Return all of the data below verbatim and exclude every picture.

══ COLLECTED MATERIAL

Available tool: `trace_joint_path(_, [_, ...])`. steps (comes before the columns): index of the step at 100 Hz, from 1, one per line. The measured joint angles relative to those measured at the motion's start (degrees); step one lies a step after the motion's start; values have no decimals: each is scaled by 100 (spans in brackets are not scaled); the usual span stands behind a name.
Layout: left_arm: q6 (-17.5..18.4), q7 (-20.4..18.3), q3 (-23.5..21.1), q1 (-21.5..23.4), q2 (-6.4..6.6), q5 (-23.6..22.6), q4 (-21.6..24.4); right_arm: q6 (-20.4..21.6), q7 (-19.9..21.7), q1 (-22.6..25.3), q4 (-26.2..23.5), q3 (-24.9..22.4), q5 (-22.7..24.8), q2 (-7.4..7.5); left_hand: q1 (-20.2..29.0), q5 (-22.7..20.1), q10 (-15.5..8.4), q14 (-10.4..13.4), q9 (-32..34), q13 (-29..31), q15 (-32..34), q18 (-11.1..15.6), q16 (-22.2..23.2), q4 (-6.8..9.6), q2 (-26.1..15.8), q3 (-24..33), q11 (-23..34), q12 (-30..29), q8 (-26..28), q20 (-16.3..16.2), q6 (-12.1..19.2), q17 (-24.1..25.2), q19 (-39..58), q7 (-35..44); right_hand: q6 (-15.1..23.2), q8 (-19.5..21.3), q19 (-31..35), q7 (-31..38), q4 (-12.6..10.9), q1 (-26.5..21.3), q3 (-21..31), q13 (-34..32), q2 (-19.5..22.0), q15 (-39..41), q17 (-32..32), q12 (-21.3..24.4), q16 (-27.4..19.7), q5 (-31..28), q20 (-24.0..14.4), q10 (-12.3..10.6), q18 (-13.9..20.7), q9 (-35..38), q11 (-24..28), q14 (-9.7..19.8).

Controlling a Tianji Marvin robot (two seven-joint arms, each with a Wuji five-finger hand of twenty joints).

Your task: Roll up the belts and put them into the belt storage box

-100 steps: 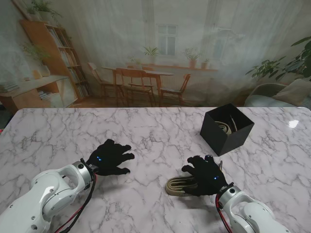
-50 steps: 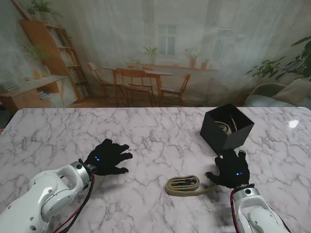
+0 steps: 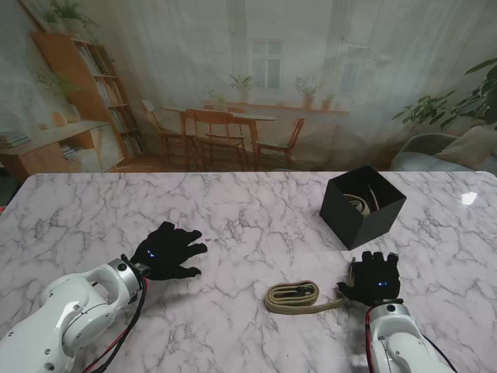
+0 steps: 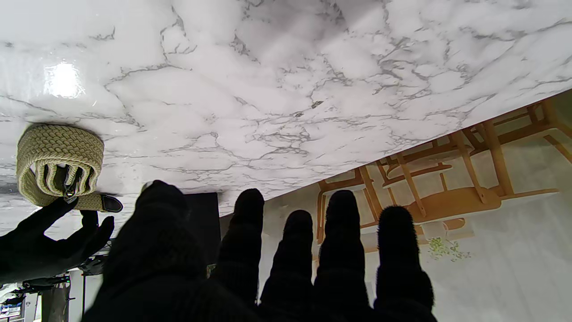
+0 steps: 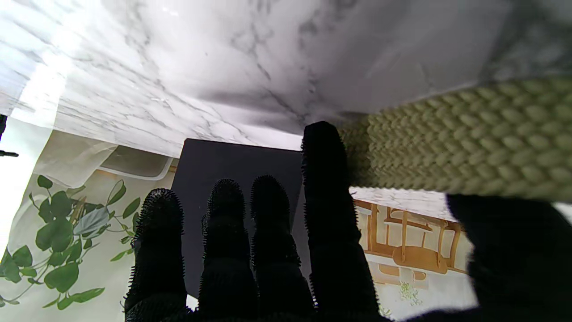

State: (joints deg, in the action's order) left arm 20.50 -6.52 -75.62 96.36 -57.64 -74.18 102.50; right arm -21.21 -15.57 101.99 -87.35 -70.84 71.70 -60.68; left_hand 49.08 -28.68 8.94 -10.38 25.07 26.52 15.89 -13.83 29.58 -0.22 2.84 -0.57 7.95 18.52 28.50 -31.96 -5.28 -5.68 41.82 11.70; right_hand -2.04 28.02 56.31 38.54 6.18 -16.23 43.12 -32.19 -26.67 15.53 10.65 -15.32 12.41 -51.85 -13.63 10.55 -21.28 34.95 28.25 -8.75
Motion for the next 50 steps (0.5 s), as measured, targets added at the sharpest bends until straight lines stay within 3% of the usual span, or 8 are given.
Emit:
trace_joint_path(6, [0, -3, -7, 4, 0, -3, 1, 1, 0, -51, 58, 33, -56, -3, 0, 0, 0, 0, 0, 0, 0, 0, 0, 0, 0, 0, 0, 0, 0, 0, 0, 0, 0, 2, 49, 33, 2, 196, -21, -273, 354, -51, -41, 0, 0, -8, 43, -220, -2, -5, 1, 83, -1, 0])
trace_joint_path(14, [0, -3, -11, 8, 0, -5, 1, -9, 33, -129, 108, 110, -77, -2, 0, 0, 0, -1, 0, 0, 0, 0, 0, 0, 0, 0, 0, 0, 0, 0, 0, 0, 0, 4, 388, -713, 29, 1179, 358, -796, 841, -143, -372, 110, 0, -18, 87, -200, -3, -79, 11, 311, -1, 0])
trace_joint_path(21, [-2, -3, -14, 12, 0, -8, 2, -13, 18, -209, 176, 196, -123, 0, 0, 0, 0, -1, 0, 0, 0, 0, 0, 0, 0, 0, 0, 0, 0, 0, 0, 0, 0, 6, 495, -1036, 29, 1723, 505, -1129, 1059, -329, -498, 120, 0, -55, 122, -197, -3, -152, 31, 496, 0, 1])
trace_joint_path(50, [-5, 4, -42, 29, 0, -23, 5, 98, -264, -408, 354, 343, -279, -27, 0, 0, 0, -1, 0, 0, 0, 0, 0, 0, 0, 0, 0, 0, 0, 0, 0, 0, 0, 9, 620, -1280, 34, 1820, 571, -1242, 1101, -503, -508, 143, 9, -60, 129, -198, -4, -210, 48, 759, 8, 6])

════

• [SOLUTION FOR THIS TASK]:
Available tool: `trace_joint_path(_, [_, ...])`. steps (comes before the columns): index of the step at 100 Hz, from 1, one per line. The measured joint angles relative to those measured at the motion's start (degrees); step one lies a step after the motion's start; values have no decimals: each is scaled by 100 (spans in brackets are not scaled); the usual span stands behind a name.
Layout: left_arm: q6 (-17.5..18.4), q7 (-20.4..18.3), q3 (-23.5..21.1), q1 (-21.5..23.4), q2 (-6.4..6.6), q5 (-23.6..22.6), q4 (-21.6..24.4); right_arm: q6 (-20.4..21.6), q7 (-19.9..21.7), q1 (-22.6..25.3), q4 (-26.2..23.5), q3 (-24.9..22.4), q5 (-22.7..24.8), q2 (-7.4..7.5); left_hand: q1 (-20.2..29.0), q5 (-22.7..20.1), q10 (-15.5..8.4), q14 (-10.4..13.4), q9 (-32..34), q13 (-29..31), q15 (-32..34), q18 (-11.1..15.6), q16 (-22.2..23.2), q4 (-6.8..9.6), q2 (-26.1..15.8), q3 (-24..33), q11 (-23..34), q12 (-30..29), q8 (-26..28), q20 (-16.3..16.2), q6 (-12.1..19.2), q17 (-24.1..25.2), q19 (-39..58), q7 (-35..44); right_hand: q6 (-15.1..23.2), q8 (-19.5..21.3), q19 (-31..35), q7 (-31..38), q4 (-12.6..10.9), q1 (-26.5..21.3), q3 (-21..31), q13 (-34..32), q2 (-19.5..22.0), q15 (-39..41), q17 (-32..32), q12 (-21.3..24.4), q16 (-27.4..19.7), q5 (-31..28), q20 (-24.0..14.4), q10 (-12.3..10.6), q18 (-13.9..20.7), q9 (-35..38), q11 (-24..28), q14 (-9.7..19.8).

Controlling a Tianji Marvin robot (two seven-joint arms, each with a Wuji five-finger hand of twenty joints).

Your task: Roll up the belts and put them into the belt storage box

-100 steps: 
-50 steps: 
+0 steps: 
+0 steps: 
+0 steps: 

State: (joints deg, in the action's order) left arm 20.50 -6.52 -75.62 96.36 -57.64 -74.18 102.50; right arm -21.21 -15.57 101.99 -87.35 -70.84 71.70 -60.68; left_hand 49.08 -28.68 8.94 -10.38 25.07 26.52 15.89 -13.83 29.58 -0.22 2.84 -0.57 7.95 18.52 28.50 -31.96 -5.28 -5.68 41.82 11.70; right_hand -2.04 28.02 56.31 38.54 6.18 -16.23 43.12 -32.19 -26.67 15.53 10.65 -15.32 12.41 -51.85 -13.63 10.55 -21.28 34.95 28.25 -8.75
Motion for the next 50 steps (0.5 s), as measured, targets added at the sharpest bends until straight lines stay within 3% of the usual span, or 8 are given.
Emit:
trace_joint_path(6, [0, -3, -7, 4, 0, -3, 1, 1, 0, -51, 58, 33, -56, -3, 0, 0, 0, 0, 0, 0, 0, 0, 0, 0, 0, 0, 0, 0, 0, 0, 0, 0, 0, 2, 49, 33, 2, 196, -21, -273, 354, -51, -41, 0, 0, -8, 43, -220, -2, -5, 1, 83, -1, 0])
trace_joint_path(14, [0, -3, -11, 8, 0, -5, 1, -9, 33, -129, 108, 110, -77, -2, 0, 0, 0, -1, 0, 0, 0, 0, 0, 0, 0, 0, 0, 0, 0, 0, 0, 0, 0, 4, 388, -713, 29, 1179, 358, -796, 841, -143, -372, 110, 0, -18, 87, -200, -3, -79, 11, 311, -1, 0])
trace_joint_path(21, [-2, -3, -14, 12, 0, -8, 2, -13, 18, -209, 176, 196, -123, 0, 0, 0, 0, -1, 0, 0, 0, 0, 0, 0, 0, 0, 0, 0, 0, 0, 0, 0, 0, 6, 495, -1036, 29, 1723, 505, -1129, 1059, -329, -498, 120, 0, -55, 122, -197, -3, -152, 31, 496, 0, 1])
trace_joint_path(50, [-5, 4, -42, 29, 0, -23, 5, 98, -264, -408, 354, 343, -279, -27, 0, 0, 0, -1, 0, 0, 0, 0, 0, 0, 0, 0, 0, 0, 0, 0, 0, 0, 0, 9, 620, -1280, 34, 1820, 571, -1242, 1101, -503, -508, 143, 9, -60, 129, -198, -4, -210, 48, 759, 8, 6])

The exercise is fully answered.